SAVUNMA : Davalı vekili cevap dilekçesinde özetle, taraflar arasında iki tarafın kabul ettiği üzere ticari ilişki olduğunu, davacı taraf her ne kadar ——— adet tekerlek sipariş ettiğini beyan etmişse de bu iddiaların gerçek dışı olduğunu, davacı şirketin satın alma bölümündeki çalışanının davalı şirket çalışanına şifahen siparişi bilgisi vererek ——– talebinde bulunduğunu, tekerleklerin tam zamanında davacı şirkete eksiksiz teslim edildiğini, davacı şirketin kalite kontrol ekibi tarafından bir soruna rastlanmadığını, akabinde tekerleklerin—-sevk edildiğini,—– şirkette tekerleklerin düz değil radüslü tekerlek olması gerektiğinden bahisle tekerleklerin davacı firmaya iade edildiğini, davacının bunun üzerine davalıdan tekerlekleri düzeltmesi talebinde bulunduğu, davacı şirket satın alım personelinin açık hatası sonucunda tekerleklerin düzeltilmesi talebinin hukuka ve hakkaniyete aykırı olduğu, kaldı ki davalı şirketin— adet tekerlekten — tanesini ciddi zarar görmek pahasına radüslü tekerleğe çevirip davacı şirkete teslim ettiği, davacının—–bedelli hatır çeki verdiği iddiasının gerçek dışı olduğu, söz konusu çekin hatır çeki olduğunu gösterir hiçbir emare olmadığı gibi —bedelli diğer çekle birlikte —– çekin malların tesliminden kaynaklı borç karşılığında verilmiş olduğu, davacının, kendi çalışanının hatasını davalı firmaya yükleyerek kötü niyetli olarak doğan zararını davalı şirketten tahsil etme niyetinde olduğu açıklanan nedenlerle davacının tedbir taleplerinin ve davanın reddine, davacı hakkında %20 oranında kötü niyet tazminatına, yargılama giderleri ve vekalet ücretinin davacı taraf üzerine bırakılmasına karar verilmesini talep etmiştir.

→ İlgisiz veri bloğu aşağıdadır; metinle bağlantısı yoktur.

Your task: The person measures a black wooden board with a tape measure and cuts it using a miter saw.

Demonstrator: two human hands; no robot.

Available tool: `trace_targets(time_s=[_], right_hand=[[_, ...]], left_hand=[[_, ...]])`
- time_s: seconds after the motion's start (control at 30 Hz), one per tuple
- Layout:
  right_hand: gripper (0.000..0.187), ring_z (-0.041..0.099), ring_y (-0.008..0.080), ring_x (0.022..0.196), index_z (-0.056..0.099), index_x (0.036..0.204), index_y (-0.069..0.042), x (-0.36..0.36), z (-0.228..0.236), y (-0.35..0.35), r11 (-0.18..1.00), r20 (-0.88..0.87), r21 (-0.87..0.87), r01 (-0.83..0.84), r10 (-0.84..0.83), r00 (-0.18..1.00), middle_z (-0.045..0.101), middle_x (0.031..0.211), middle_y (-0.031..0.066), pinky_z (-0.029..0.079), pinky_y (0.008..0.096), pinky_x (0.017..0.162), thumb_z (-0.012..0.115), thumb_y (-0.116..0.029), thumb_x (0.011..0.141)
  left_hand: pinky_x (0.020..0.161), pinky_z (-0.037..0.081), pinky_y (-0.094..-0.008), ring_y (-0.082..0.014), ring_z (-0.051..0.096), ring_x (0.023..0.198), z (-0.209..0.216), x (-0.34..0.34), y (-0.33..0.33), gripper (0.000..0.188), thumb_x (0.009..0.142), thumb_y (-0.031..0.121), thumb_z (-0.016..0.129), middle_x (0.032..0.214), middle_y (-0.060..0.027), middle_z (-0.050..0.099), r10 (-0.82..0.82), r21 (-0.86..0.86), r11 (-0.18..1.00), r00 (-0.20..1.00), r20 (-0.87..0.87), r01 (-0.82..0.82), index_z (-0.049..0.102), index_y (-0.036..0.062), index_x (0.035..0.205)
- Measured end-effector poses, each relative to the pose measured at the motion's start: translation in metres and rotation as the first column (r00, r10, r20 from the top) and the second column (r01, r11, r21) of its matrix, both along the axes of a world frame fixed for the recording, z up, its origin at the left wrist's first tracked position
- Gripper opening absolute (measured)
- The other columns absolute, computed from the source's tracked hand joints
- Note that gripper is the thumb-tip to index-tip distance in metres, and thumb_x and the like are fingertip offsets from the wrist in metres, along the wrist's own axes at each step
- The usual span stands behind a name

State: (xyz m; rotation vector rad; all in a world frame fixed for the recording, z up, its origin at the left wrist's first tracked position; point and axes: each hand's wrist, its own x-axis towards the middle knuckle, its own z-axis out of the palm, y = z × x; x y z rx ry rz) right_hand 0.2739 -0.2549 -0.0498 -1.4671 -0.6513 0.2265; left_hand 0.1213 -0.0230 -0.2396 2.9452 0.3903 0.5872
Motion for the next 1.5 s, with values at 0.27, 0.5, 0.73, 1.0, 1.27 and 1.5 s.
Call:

İNCELEME VE GEREKÇE :İncelenen tüm dosya kapsamına, tarafların iddia ve savunmalarına göre, dava hukuki niteliği itibariyle, ticari ilişkiye dayalı olarak verilen çekler nedeniyle, davacının davalıya borçlu olmadığının tespiti istemi ile açılan menfi tespit davası olup dava devam ederken çek bedellerinin ödenmiş olması nedeniyle istirdat davasına dönmüştür.
Davacı tarafından sunulan — tarihli dilekçede, davalıya — olarak verilen toplam —bedelli çeklere mahsuben davalı tarafından —-karşılığı mal teslimi yapılarak fatura tanzim edildiği, teslim edilen mallara ilişkin fatura bedelinin —- bedelli çekten düşüldüğü, bu çeke ilişkin taleplerinin —- olduğu beyan edilmiştir.
Davacının adresinin—- olması nedeniyle, davacının defter ve kayıtlarının mali müşavir bilirkişi aracılığıyla incelenerek rapor tanzim ettirilmesi için — Asliye Ticaret Mahkemesi’ne talimat yazılmış, talimat mahkemesi tarafından tanzim ettirilen —– tarihli raporda, davacı şirketin defter ve kayıtlarına göre davacı şirketin davalıdan —– alacaklı olduğunun tespit edildiği yönünde görüş bildirilmiştir. Davalı tarafın defter ve kayıtları üzerinde inceleme yapılarak rapor tanzim edilmesi amacıyla dosya mahkememizce atanan mali müşavir bilirkişiye tevdi edilmiş, tanzim edilen —- tarihli raporda, davalı şirket kayıtlarına göre davalı şirketin davacı şirkete— borçlu olduğunun tespit edildiği, tarafların kayıtları arasında karşılaştırma yapıldığında ortaya çıkan — tutarındaki farkın, davacı şirket defterlerinde kayıtlı olan ancak davalı şirketin defterlerinde kayıtlı olmayan, davacı tarafından tanzim edilen ——- tutarlı satın alma iade faturasından kaynaklandığı yönünde görüş bildirmiştir.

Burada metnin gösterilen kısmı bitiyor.